• _What this task involves_: Your task is to print all of the data word for word.

Dataset content below:

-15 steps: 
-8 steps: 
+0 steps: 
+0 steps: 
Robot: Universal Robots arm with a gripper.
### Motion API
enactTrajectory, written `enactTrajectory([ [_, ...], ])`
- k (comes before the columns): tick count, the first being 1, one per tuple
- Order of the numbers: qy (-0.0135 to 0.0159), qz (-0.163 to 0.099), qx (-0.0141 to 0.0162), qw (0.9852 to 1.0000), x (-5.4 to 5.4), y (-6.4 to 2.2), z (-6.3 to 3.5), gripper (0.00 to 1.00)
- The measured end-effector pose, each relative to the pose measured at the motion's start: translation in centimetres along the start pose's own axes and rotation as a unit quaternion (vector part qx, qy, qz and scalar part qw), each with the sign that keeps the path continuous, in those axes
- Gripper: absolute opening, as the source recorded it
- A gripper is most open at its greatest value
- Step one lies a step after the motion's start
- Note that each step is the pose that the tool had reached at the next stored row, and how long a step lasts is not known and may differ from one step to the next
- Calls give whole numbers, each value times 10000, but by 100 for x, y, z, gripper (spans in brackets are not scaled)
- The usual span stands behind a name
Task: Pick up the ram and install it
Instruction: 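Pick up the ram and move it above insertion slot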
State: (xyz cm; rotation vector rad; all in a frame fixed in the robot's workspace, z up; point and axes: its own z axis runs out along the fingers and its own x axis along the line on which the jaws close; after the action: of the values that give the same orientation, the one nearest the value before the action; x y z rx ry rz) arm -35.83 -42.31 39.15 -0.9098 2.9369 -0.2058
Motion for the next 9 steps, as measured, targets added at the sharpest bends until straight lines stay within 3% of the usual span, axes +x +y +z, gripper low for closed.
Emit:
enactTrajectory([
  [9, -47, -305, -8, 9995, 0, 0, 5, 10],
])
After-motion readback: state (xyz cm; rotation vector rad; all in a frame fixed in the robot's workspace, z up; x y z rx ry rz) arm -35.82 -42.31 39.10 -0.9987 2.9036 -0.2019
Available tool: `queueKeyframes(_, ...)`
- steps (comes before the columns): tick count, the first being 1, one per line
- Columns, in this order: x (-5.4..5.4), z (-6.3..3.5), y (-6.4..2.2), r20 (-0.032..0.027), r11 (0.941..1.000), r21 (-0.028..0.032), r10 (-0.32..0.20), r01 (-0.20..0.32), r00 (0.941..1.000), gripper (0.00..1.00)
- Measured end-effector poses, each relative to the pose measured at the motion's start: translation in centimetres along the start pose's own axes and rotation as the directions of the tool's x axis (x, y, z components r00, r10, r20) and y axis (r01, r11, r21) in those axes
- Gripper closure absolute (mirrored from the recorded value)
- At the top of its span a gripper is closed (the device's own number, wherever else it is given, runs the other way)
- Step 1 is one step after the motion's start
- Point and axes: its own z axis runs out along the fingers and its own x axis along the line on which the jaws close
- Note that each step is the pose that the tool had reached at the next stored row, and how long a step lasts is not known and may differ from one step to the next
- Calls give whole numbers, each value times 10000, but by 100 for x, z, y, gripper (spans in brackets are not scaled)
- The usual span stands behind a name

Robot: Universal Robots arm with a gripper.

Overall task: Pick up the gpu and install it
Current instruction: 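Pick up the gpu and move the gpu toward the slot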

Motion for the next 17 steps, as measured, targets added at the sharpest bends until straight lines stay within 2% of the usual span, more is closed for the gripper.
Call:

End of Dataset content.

• _Written solution_:
-15 steps: 
-8 steps: 
+0 steps: 
+0 steps: 
Robot: Universal Robots arm with a gripper.
### Motion API
enactTrajectory, written `enactTrajectory([ [_, ...], ])`
- k (comes before the columns): tick count, the first being 1, one per tuple
- Order of the numbers: qy (-0.0135 to 0.0159), qz (-0.163 to 0.099), qx (-0.0141 to 0.0162), qw (0.9852 to 1.0000), x (-5.4 to 5.4), y (-6.4 to 2.2), z (-6.3 to 3.5), gripper (0.00 to 1.00)
- The measured end-effector pose, each relative to the pose measured at the motion's start: translation in centimetres along the start pose's own axes and rotation as a unit quaternion (vector part qx, qy, qz and scalar part qw), each with the sign that keeps the path continuous, in those axes
- Gripper: absolute opening, as the source recorded it
- A gripper is most open at its greatest value
- Step one lies a step after the motion's start
- Note that each step is the pose that the tool had reached at the next stored row, and how long a step lasts is not known and may differ from one step to the next
- Calls give whole numbers, each value times 10000, but by 100 for x, y, z, gripper (spans in brackets are not scaled)
- The usual span stands behind a name
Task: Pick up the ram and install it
Instruction: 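Pick up the ram and move it above insertion slot
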State: (xyz cm; rotation vector rad; all in a frame fixed in the robot's workspace, z up; point and axes: its own z axis runs out along the fingers and its own x axis along the line on which the jaws close; after the action: of the values that give the same orientation, the one nearest the value before the action; x y z rx ry rz) arm -35.83 -42.31 39.15 -0.9098 2.9369 -0.2058
Motion for the next 9 steps, as measured, targets added at the sharpest bends until straight lines stay within 3% of the usual span, axes +x +y +z, gripper low for closed.
Emit:
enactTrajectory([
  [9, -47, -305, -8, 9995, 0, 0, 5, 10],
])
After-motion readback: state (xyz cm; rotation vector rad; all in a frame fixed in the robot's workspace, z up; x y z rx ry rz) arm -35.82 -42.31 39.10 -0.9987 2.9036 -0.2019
Available tool: `queueKeyframes(_, ...)`
- steps (comes before the columns): tick count, the first being 1, one per line
- Columns, in this order: x (-5.4..5.4), z (-6.3..3.5), y (-6.4..2.2), r20 (-0.032..0.027), r11 (0.941..1.000), r21 (-0.028..0.032), r10 (-0.32..0.20), r01 (-0.20..0.32), r00 (0.941..1.000), gripper (0.00..1.00)
- Measured end-effector poses, each relative to the pose measured at the motion's start: translation in centimetres along the start pose's own axes and rotation as the directions of the tool's x axis (x, y, z components r00, r10, r20) and y axis (r01, r11, r21) in those axes
- Gripper closure absolute (mirrored from the recorded value)
- At the top of its span a gripper is closed (the device's own number, wherever else it is given, runs the other way)
- Step 1 is one step after the motion's start
- Point and axes: its own z axis runs out along the fingers and its own x axis along the line on which the jaws close
- Note that each step is the pose that the tool had reached at the next stored row, and how long a step lasts is not known and may differ from one step to the next
- Calls give whole numbers, each value times 10000, but by 100 for x, z, y, gripper (spans in brackets are not scaled)
- The usual span stands behind a name

Robot: Universal Robots arm with a gripper.

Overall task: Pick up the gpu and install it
Current instruction: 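Pick up the gpu and move the gpu toward the slot
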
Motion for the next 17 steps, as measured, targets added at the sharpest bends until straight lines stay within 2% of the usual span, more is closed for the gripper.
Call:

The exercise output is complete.